Step 301: the method comprises the steps of converting a manufacturing service model (generally a description file based on WSDL specification) into an OWL-S description which is more beneficial to expansion and reasoning, extracting information such as names, parameters, data types and the like of services in the WSDL file, and constructing the description file based on the OWL-S specification on the basis of the information.

Reference 4 discloses a conversion method.

Step 302: and adding the simulation model into the OWL-S description file of the corresponding service, wherein the basic steps are shown in figure 8.

A node named 'SimInfo' can be expanded in the grouping node of the OWL-S to record simulation model information.
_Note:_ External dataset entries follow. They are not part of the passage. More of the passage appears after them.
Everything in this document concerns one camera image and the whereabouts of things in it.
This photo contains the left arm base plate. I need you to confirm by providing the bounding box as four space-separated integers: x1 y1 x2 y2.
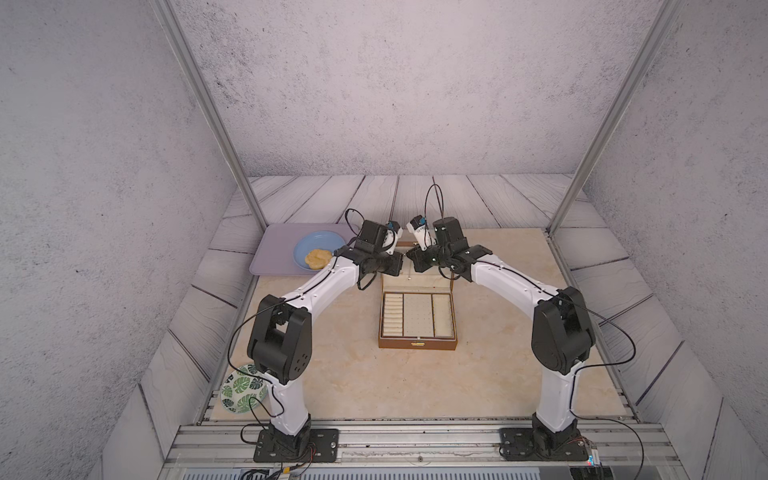
253 427 339 464

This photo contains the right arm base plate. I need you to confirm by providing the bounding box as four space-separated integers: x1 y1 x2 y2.
499 428 591 462

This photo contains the left metal frame post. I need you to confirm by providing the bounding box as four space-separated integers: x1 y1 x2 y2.
151 0 268 232

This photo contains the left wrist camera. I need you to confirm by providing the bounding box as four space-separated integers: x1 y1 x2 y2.
383 220 402 255

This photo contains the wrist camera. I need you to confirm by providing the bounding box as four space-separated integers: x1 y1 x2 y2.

And forming a cloud manufacturing service description file (a description file based on the extended OWL-S specification) containing simulation information.

Step 3021: according to the specification of OWL-S files, one OWL-S file comprises < grouping: WsdlGrouding > nodes; finding the node;

step 3022, adding a < grouping: SimInfo > node under the node, namely a < grouping: SimInfo > </grouping: SimInfo > tag pair.
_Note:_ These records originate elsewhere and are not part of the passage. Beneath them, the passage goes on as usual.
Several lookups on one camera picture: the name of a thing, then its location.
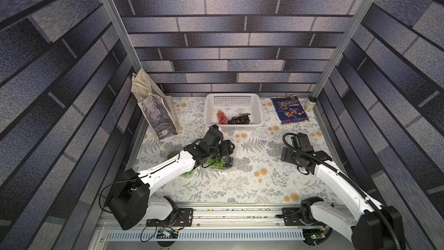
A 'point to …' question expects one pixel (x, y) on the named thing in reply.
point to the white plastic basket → (233, 111)
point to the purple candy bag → (289, 110)
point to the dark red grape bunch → (244, 119)
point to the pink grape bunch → (222, 118)
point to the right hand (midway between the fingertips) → (290, 154)
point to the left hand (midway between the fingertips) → (232, 146)
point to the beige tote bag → (156, 105)
Step 3023: and inserting a simulation model corresponding to the service between the < grouping: SimInfo > and </grouping: SimInfo > tags, namely describing file content conforming to an XML format.

Step 3024: the addition of information is completed.

Without loss of generality, the whole process (S1-S4) can be partially automatically completed through software or manually completed.

The service description file added with the simulation model information can be published on the cloud platform.

Fig. 3 is a method for constructing a conventional cloud manufacturing service description file. The cloud manufacturing service description file is constructed according to the specifications of the OWL-S.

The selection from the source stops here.